=== Data for this exercise ===

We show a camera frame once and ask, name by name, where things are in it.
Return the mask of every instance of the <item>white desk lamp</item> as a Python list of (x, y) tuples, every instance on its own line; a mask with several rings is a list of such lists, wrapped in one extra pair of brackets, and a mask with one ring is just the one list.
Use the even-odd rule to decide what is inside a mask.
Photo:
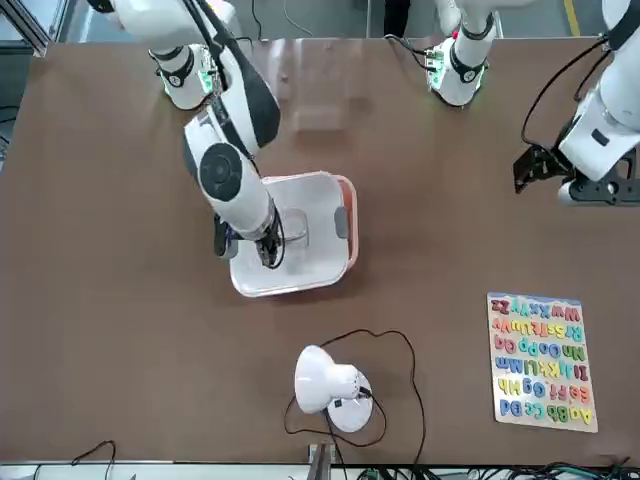
[(322, 348), (306, 347), (296, 364), (296, 400), (304, 413), (327, 408), (333, 424), (343, 432), (362, 429), (373, 411), (371, 385), (353, 365), (336, 364)]

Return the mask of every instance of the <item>lamp base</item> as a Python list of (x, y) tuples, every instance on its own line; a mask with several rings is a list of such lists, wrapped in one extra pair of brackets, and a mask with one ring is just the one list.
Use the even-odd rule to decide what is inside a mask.
[[(369, 380), (362, 373), (360, 386), (371, 391)], [(329, 417), (333, 424), (345, 433), (353, 433), (361, 430), (371, 418), (373, 412), (373, 399), (371, 397), (358, 397), (353, 400), (334, 400), (329, 404)]]

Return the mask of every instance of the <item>power cord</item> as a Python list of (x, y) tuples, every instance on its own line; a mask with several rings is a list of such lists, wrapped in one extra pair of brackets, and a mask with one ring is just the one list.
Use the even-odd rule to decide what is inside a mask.
[[(422, 396), (420, 395), (420, 391), (418, 390), (418, 387), (416, 385), (416, 352), (413, 348), (413, 345), (411, 344), (411, 341), (407, 338), (407, 336), (400, 332), (399, 330), (386, 330), (382, 333), (374, 333), (371, 330), (365, 329), (365, 328), (358, 328), (356, 330), (351, 330), (350, 332), (347, 332), (345, 334), (339, 335), (337, 337), (331, 338), (329, 340), (327, 340), (326, 342), (322, 343), (320, 345), (320, 347), (324, 348), (326, 346), (331, 345), (332, 343), (338, 342), (340, 340), (344, 340), (347, 337), (350, 337), (352, 335), (357, 335), (357, 334), (367, 334), (370, 335), (374, 338), (380, 338), (383, 337), (385, 335), (398, 335), (400, 337), (402, 337), (402, 339), (405, 341), (405, 343), (407, 344), (407, 346), (409, 347), (409, 350), (411, 352), (411, 371), (410, 371), (410, 381), (411, 381), (411, 386), (413, 388), (413, 391), (416, 394), (416, 398), (418, 399), (418, 403), (420, 405), (420, 413), (422, 415), (422, 437), (420, 439), (420, 445), (418, 447), (418, 450), (416, 452), (415, 458), (413, 460), (413, 466), (412, 466), (412, 470), (415, 470), (416, 465), (418, 464), (418, 461), (420, 460), (420, 454), (422, 453), (422, 449), (424, 448), (424, 442), (427, 436), (427, 426), (426, 426), (426, 419), (425, 419), (425, 412), (424, 412), (424, 403), (422, 402)], [(382, 433), (380, 434), (380, 436), (378, 436), (378, 438), (376, 438), (375, 440), (372, 440), (371, 442), (367, 442), (364, 444), (358, 444), (355, 442), (352, 442), (351, 440), (348, 440), (346, 438), (344, 438), (342, 435), (339, 435), (335, 432), (333, 432), (333, 430), (330, 428), (329, 432), (323, 432), (320, 430), (313, 430), (313, 429), (309, 429), (309, 428), (302, 428), (299, 430), (289, 430), (289, 427), (287, 426), (287, 415), (289, 413), (289, 410), (291, 410), (291, 406), (293, 405), (293, 402), (295, 401), (295, 395), (293, 397), (291, 397), (291, 400), (289, 401), (289, 404), (287, 405), (287, 408), (284, 412), (284, 429), (285, 431), (289, 434), (289, 435), (295, 435), (298, 433), (315, 433), (315, 434), (319, 434), (319, 435), (327, 435), (329, 437), (331, 437), (333, 439), (333, 441), (336, 443), (336, 439), (340, 439), (343, 442), (354, 446), (354, 447), (358, 447), (358, 448), (364, 448), (364, 447), (370, 447), (372, 445), (375, 445), (377, 443), (380, 443), (382, 441), (382, 439), (384, 438), (386, 432), (387, 432), (387, 415), (384, 411), (384, 409), (382, 408), (382, 405), (380, 405), (380, 402), (376, 399), (376, 397), (374, 395), (371, 395), (371, 398), (373, 400), (373, 402), (375, 403), (376, 407), (378, 408), (378, 410), (380, 410), (380, 413), (382, 414), (383, 420), (384, 420), (384, 427), (382, 430)]]
[(82, 455), (77, 456), (76, 458), (74, 458), (71, 461), (71, 466), (75, 467), (82, 460), (84, 460), (85, 458), (87, 458), (90, 455), (93, 455), (95, 452), (97, 452), (98, 450), (100, 450), (103, 447), (106, 447), (107, 445), (111, 445), (111, 460), (109, 460), (109, 463), (107, 464), (107, 470), (104, 472), (104, 480), (108, 480), (109, 470), (111, 470), (111, 467), (116, 462), (116, 442), (114, 442), (113, 440), (104, 440), (104, 441), (100, 442), (98, 445), (96, 445), (95, 447), (93, 447), (88, 452), (85, 452)]
[(297, 435), (298, 433), (315, 433), (317, 435), (325, 435), (327, 437), (330, 437), (334, 441), (335, 441), (336, 438), (339, 438), (340, 440), (342, 440), (343, 442), (351, 445), (352, 447), (357, 447), (357, 448), (371, 447), (373, 445), (376, 445), (377, 443), (380, 443), (382, 441), (382, 439), (384, 438), (384, 436), (387, 434), (387, 415), (386, 415), (385, 411), (383, 410), (382, 406), (380, 405), (380, 403), (378, 403), (378, 400), (376, 400), (376, 397), (374, 397), (372, 395), (371, 399), (373, 400), (373, 403), (376, 405), (376, 407), (378, 407), (378, 410), (380, 410), (380, 413), (382, 414), (382, 418), (384, 420), (384, 425), (382, 427), (382, 433), (378, 436), (378, 438), (376, 438), (375, 440), (372, 440), (370, 442), (355, 443), (355, 442), (352, 442), (351, 440), (349, 440), (348, 438), (343, 437), (339, 433), (335, 433), (334, 432), (332, 434), (331, 432), (323, 432), (322, 430), (314, 430), (312, 428), (300, 428), (298, 430), (289, 430), (289, 427), (287, 426), (287, 415), (289, 414), (289, 411), (291, 410), (291, 407), (293, 406), (293, 402), (295, 402), (295, 400), (296, 400), (295, 395), (293, 397), (291, 397), (291, 400), (289, 400), (289, 404), (287, 405), (287, 408), (286, 408), (286, 410), (284, 412), (284, 431), (287, 432), (289, 435)]
[(289, 16), (289, 13), (287, 12), (287, 0), (282, 0), (282, 10), (284, 11), (284, 16), (287, 19), (287, 21), (293, 25), (294, 27), (296, 27), (298, 30), (306, 33), (307, 35), (309, 35), (310, 37), (313, 37), (313, 33), (311, 32), (311, 30), (304, 28), (303, 26), (301, 26), (300, 24), (294, 22), (291, 17)]
[(258, 25), (258, 41), (262, 40), (262, 24), (260, 20), (258, 20), (258, 16), (256, 15), (256, 0), (251, 0), (251, 14), (253, 15), (253, 19), (256, 21)]
[[(205, 14), (210, 13), (211, 7), (209, 7), (209, 4), (207, 2), (201, 1), (201, 0), (196, 0), (196, 1), (198, 2), (198, 5), (202, 9), (202, 11), (205, 12)], [(207, 44), (207, 48), (209, 48), (209, 52), (214, 52), (216, 49), (213, 46), (213, 39), (211, 38), (209, 29), (205, 26), (202, 20), (202, 16), (200, 15), (200, 12), (198, 12), (198, 9), (193, 3), (193, 0), (182, 0), (182, 3), (184, 7), (187, 9), (187, 11), (189, 12), (189, 15), (193, 19), (194, 23), (198, 27), (198, 31), (200, 32), (200, 35), (202, 35), (202, 38), (204, 38), (204, 41)], [(214, 63), (219, 72), (218, 76), (220, 77), (220, 83), (222, 85), (222, 89), (226, 90), (228, 88), (228, 84), (227, 84), (227, 79), (225, 78), (223, 73), (224, 69), (222, 67), (222, 64), (220, 63), (220, 59), (218, 58), (214, 59)]]
[(611, 50), (607, 50), (606, 52), (604, 52), (602, 56), (595, 61), (595, 63), (591, 67), (591, 70), (589, 70), (589, 72), (582, 79), (582, 81), (580, 82), (580, 85), (578, 85), (578, 88), (576, 89), (576, 93), (573, 94), (573, 99), (576, 102), (582, 101), (582, 95), (580, 93), (582, 91), (582, 87), (584, 87), (585, 83), (587, 83), (589, 78), (591, 78), (591, 75), (593, 75), (593, 72), (596, 71), (596, 68), (598, 68), (598, 66), (600, 66), (600, 64), (605, 61), (605, 59), (609, 56), (610, 53), (611, 53)]
[[(553, 83), (563, 73), (565, 73), (567, 70), (569, 70), (574, 64), (578, 63), (580, 60), (582, 60), (584, 57), (586, 57), (589, 53), (591, 53), (593, 50), (598, 48), (600, 45), (604, 45), (608, 41), (609, 41), (609, 37), (607, 35), (603, 35), (600, 40), (598, 40), (596, 43), (591, 45), (589, 48), (583, 50), (581, 53), (579, 53), (577, 56), (575, 56), (571, 61), (569, 61), (569, 63), (565, 64), (560, 70), (558, 70), (551, 77), (551, 79), (546, 83), (546, 85), (544, 87), (542, 87), (542, 90), (540, 90), (540, 92), (536, 96), (535, 100), (533, 101), (533, 104), (531, 105), (531, 108), (529, 109), (529, 112), (527, 113), (527, 116), (525, 117), (524, 122), (522, 124), (522, 129), (520, 131), (520, 138), (522, 139), (522, 141), (524, 143), (526, 143), (527, 145), (530, 145), (532, 147), (537, 147), (537, 148), (543, 150), (545, 153), (547, 153), (552, 158), (555, 158), (555, 156), (549, 151), (549, 149), (547, 149), (547, 147), (545, 147), (544, 145), (541, 145), (540, 143), (538, 143), (538, 142), (536, 142), (534, 140), (530, 140), (527, 137), (527, 125), (529, 124), (529, 119), (531, 118), (531, 115), (533, 114), (533, 111), (538, 106), (538, 103), (540, 103), (540, 100), (542, 99), (544, 94), (547, 93), (547, 90), (549, 90), (549, 87), (551, 87), (551, 85), (553, 85)], [(558, 161), (557, 163), (563, 169), (566, 169), (565, 165), (563, 165), (561, 162)]]
[(413, 45), (411, 45), (411, 42), (406, 39), (406, 38), (401, 38), (398, 37), (397, 35), (392, 35), (390, 33), (388, 33), (387, 35), (384, 36), (385, 39), (387, 40), (393, 40), (394, 42), (398, 43), (399, 45), (401, 45), (405, 50), (407, 50), (411, 56), (413, 57), (413, 59), (415, 60), (415, 62), (420, 66), (420, 68), (422, 68), (423, 70), (426, 70), (427, 72), (435, 72), (436, 69), (433, 67), (428, 67), (425, 64), (423, 64), (420, 59), (418, 58), (418, 55), (423, 56), (423, 57), (429, 57), (429, 54), (427, 53), (427, 50), (430, 50), (433, 47), (428, 47), (424, 50), (420, 50), (415, 48)]

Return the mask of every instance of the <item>metal frame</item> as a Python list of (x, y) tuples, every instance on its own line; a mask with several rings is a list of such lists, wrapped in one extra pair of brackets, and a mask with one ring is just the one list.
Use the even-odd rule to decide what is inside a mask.
[(47, 51), (47, 45), (53, 39), (22, 2), (20, 0), (0, 0), (0, 10), (20, 32), (24, 40), (31, 45), (34, 53), (43, 57)]

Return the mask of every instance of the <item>lamp shade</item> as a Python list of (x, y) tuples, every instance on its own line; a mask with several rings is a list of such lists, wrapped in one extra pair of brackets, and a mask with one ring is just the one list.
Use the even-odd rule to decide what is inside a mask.
[(360, 376), (353, 365), (336, 364), (322, 348), (310, 345), (298, 357), (294, 388), (300, 409), (316, 413), (335, 398), (356, 398), (360, 392)]

===

§ Instructions for the task:
Copy, from the data above, every line where the word "frame" appears.

§ Response area:
We show a camera frame once and ask, name by name, where things are in it.
Return the mask of every instance of the <item>metal frame</item> as a Python list of (x, y) tuples, every instance on its own line; a mask with several rings is a list of such lists, wrapped in one extra pair of brackets, and a mask with one ring is just the one list.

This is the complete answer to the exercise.